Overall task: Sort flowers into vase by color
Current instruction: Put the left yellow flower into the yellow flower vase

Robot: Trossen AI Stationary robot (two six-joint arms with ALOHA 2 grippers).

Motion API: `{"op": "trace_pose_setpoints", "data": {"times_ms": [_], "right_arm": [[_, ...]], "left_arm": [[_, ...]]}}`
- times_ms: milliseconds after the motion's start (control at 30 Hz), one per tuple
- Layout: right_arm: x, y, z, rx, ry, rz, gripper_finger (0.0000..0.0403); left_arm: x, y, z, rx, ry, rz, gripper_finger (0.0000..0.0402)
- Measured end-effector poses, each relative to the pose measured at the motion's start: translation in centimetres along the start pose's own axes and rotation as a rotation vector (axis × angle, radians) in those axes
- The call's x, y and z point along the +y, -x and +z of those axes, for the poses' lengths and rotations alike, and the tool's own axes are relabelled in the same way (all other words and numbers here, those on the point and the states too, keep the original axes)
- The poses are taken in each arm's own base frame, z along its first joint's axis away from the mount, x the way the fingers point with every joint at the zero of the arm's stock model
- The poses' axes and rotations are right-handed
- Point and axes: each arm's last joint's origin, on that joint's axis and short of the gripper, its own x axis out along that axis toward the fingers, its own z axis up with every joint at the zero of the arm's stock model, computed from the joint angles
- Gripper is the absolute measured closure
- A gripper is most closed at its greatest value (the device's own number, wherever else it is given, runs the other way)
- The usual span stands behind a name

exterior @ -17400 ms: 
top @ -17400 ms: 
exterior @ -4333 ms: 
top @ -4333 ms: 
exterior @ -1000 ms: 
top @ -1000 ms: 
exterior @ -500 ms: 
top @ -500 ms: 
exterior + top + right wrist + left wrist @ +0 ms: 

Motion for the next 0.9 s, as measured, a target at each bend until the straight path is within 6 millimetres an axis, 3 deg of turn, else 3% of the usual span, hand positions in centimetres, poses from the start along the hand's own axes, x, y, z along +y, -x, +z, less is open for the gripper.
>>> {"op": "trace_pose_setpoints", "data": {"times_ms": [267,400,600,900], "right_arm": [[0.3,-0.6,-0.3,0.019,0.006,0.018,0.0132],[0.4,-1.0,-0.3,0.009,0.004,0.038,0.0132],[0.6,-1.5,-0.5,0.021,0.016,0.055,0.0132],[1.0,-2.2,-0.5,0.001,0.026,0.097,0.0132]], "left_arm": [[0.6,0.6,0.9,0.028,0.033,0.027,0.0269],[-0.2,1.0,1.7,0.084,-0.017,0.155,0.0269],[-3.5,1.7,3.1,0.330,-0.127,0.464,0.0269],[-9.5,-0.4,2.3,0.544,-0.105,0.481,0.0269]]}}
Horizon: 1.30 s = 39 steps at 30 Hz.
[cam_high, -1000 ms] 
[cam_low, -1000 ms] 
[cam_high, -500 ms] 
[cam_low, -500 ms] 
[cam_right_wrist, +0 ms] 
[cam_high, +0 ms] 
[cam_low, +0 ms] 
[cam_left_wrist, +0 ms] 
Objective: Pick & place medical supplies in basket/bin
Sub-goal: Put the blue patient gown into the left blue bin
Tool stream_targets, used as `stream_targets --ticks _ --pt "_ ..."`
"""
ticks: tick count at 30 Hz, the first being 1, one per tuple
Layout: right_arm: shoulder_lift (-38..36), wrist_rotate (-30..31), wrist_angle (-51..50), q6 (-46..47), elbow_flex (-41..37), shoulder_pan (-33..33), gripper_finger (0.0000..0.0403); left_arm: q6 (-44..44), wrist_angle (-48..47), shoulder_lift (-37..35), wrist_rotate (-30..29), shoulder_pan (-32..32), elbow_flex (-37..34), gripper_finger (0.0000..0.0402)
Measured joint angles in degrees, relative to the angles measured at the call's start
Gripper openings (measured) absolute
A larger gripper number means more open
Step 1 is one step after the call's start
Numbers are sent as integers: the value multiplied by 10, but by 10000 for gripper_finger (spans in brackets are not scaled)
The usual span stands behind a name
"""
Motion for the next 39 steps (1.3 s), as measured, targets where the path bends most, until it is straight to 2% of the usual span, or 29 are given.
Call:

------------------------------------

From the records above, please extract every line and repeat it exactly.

TASK RESULT:
Overall task: Sort flowers into vase by color
Current instruction: Put the left yellow flower into the yellow flower vase

Robot: Trossen AI Stationary robot (two six-joint arms with ALOHA 2 grippers).

Motion API: `{"op": "trace_pose_setpoints", "data": {"times_ms": [_], "right_arm": [[_, ...]], "left_arm": [[_, ...]]}}`
- times_ms: milliseconds after the motion's start (control at 30 Hz), one per tuple
- Layout: right_arm: x, y, z, rx, ry, rz, gripper_finger (0.0000..0.0403); left_arm: x, y, z, rx, ry, rz, gripper_finger (0.0000..0.0402)
- Measured end-effector poses, each relative to the pose measured at the motion's start: translation in centimetres along the start pose's own axes and rotation as a rotation vector (axis × angle, radians) in those axes
- The call's x, y and z point along the +y, -x and +z of those axes, for the poses' lengths and rotations alike, and the tool's own axes are relabelled in the same way (all other words and numbers here, those on the point and the states too, keep the original axes)
- The poses are taken in each arm's own base frame, z along its first joint's axis away from the mount, x the way the fingers point with every joint at the zero of the arm's stock model
- The poses' axes and rotations are right-handed
- Point and axes: each arm's last joint's origin, on that joint's axis and short of the gripper, its own x axis out along that axis toward the fingers, its own z axis up with every joint at the zero of the arm's stock model, computed from the joint angles
- Gripper is the absolute measured closure
- A gripper is most closed at its greatest value (the device's own number, wherever else it is given, runs the other way)
- The usual span stands behind a name

exterior @ -17400 ms: 
top @ -17400 ms: 
exterior @ -4333 ms: 
top @ -4333 ms: 
exterior @ -1000 ms: 
top @ -1000 ms: 
exterior @ -500 ms: 
top @ -500 ms: 
exterior + top + right wrist + left wrist @ +0 ms: 

Motion for the next 0.9 s, as measured, a target at each bend until the straight path is within 6 millimetres an axis, 3 deg of turn, else 3% of the usual span, hand positions in centimetres, poses from the start along the hand's own axes, x, y, z along +y, -x, +z, less is open for the gripper.
>>> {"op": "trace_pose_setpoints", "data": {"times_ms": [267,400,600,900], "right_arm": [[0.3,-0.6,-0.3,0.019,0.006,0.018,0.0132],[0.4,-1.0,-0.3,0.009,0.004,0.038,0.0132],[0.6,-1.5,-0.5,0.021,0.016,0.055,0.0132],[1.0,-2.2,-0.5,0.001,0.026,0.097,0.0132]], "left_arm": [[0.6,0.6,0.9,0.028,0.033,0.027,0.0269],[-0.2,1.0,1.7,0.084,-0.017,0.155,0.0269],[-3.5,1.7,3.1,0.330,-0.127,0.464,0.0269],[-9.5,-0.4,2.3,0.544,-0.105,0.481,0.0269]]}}
Horizon: 1.30 s = 39 steps at 30 Hz.
[cam_high, -1000 ms] 
[cam_low, -1000 ms] 
[cam_high, -500 ms] 
[cam_low, -500 ms] 
[cam_right_wrist, +0 ms] 
[cam_high, +0 ms] 
[cam_low, +0 ms] 
[cam_left_wrist, +0 ms] 
Objective: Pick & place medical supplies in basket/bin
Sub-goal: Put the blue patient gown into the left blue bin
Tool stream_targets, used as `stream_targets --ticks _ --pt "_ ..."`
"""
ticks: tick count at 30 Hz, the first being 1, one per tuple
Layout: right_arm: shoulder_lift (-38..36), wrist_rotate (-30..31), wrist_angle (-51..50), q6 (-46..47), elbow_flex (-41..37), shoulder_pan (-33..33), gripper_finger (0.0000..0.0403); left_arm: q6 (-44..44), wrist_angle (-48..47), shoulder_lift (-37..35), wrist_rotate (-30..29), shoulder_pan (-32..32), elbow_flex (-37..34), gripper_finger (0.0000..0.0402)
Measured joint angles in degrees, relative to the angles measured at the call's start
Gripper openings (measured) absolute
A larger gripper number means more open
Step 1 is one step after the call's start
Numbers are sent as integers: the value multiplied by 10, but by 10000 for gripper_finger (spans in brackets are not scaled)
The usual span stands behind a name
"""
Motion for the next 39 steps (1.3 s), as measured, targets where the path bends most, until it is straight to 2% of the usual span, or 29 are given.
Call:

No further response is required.